YOUR OBJECTIVE → Go through the lines of the material and tally those with the string "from"; reply with the number alone.
BEGIN
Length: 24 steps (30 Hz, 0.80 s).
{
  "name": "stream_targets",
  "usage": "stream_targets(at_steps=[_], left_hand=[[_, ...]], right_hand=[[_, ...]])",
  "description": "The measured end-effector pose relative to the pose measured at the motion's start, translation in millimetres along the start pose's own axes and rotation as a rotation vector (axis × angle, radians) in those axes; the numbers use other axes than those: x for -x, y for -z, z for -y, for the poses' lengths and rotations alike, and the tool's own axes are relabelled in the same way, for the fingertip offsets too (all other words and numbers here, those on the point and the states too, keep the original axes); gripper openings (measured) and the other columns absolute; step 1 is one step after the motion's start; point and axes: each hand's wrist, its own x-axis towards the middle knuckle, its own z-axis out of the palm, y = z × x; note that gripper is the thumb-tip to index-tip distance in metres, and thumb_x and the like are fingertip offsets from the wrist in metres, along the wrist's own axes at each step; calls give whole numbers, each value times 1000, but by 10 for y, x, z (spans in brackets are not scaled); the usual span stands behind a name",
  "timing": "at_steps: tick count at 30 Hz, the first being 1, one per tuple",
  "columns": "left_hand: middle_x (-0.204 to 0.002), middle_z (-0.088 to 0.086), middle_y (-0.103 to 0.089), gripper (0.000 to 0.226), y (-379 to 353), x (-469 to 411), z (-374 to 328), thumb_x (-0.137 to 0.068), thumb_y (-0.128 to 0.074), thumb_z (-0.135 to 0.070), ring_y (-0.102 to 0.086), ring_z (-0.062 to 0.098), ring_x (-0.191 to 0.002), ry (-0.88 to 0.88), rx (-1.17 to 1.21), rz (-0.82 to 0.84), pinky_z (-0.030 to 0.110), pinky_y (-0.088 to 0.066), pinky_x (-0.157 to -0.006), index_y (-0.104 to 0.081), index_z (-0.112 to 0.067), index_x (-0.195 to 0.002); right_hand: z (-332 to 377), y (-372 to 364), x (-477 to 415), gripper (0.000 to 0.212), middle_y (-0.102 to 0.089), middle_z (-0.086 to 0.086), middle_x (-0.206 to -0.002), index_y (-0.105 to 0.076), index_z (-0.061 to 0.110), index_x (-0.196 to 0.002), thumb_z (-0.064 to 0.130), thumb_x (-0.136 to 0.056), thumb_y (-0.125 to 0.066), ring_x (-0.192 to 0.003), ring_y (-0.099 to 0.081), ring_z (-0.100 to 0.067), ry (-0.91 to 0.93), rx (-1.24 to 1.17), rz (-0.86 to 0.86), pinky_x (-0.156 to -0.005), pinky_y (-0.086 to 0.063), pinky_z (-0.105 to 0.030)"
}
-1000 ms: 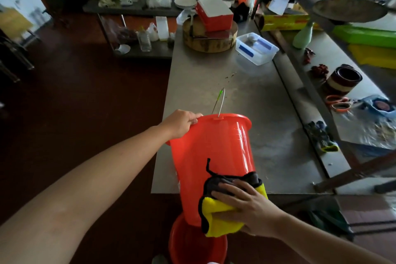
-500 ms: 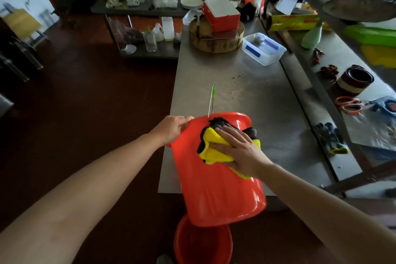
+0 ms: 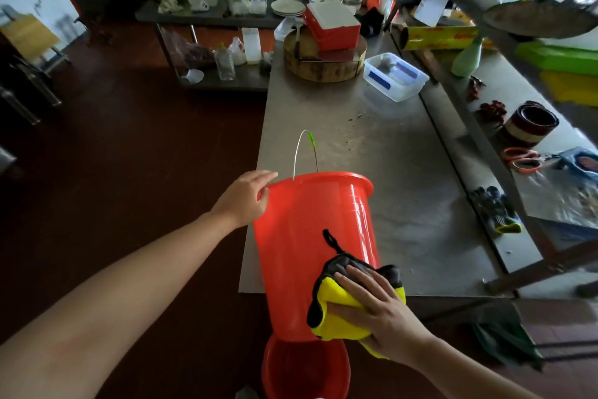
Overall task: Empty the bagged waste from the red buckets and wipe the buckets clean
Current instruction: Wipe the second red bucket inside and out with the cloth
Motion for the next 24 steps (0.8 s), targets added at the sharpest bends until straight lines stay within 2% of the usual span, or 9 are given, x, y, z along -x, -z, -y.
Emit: stream_targets(at_steps=[3,5,6,10,13,15,17,21,24], left_hand=[[-130,9,-62,35,43,-89,-228,-94,-59,-6,-52,28,-125,-309,-181,-278,41,-42,-109,-64,-4,-129],[-127,10,-65,29,16,-229,-461,-94,-61,-8,-55,30,-123,-461,-262,-277,43,-43,-107,-69,-5,-122],[-128,9,-64,29,-13,-309,-594,-97,-60,-13,-55,30,-124,-467,-282,-218,44,-42,-108,-69,-7,-123],[-138,8,-57,39,-222,-603,-1062,-106,-44,-28,-48,31,-128,-165,-317,118,43,-38,-109,-56,-11,-139],[-132,16,-59,36,-316,-759,-1170,-107,-40,-29,-54,36,-122,35,-266,270,44,-45,-102,-58,-11,-134],[-127,17,-63,33,-345,-805,-1164,-107,-43,-26,-58,35,-119,72,-202,269,43,-47,-100,-63,-11,-128],[-123,15,-67,29,-357,-814,-1146,-106,-46,-24,-60,33,-116,86,-164,250,41,-48,-97,-67,-14,-123],[-124,14,-69,29,-349,-767,-1100,-104,-50,-22,-62,31,-116,67,-55,217,37,-48,-97,-67,-18,-127],[-122,7,-71,28,-300,-682,-1012,-104,-53,-21,-64,24,-113,41,74,214,25,-46,-89,-67,-18,-127]], right_hand=[[68,-34,-78,67,-21,3,-167,-38,51,-150,44,-89,-65,-154,-19,-30,8,1,3,-116,-31,-55],[123,-47,-126,66,-20,5,-167,-38,52,-149,46,-89,-64,-155,-17,-28,4,10,6,-116,-34,-55],[155,-48,-146,64,-19,6,-167,-39,53,-148,47,-90,-63,-155,-17,-28,2,8,6,-115,-35,-55],[274,-38,-211,58,-17,6,-168,-39,53,-147,52,-92,-58,-155,-16,-27,1,-2,9,-114,-35,-55],[338,-40,-240,67,-16,5,-168,-33,54,-150,51,-88,-57,-155,-16,-26,-51,17,14,-119,-29,-51],[334,-36,-235,80,-15,3,-169,-29,53,-152,48,-80,-64,-155,-15,-26,-122,10,5,-119,-24,-47],[295,-17,-235,84,-14,3,-169,-30,51,-153,48,-78,-69,-155,-15,-26,-211,-44,-27,-118,-29,-47],[183,63,-332,73,-20,1,-167,-37,46,-152,49,-84,-65,-153,-23,-30,-369,-167,-96,-110,-42,-52],[129,94,-456,66,-24,-2,-166,-44,42,-149,52,-86,-62,-152,-24,-32,-415,-98,-115,-110,-42,-54]])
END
RESULT OF THE EXERCISE → 2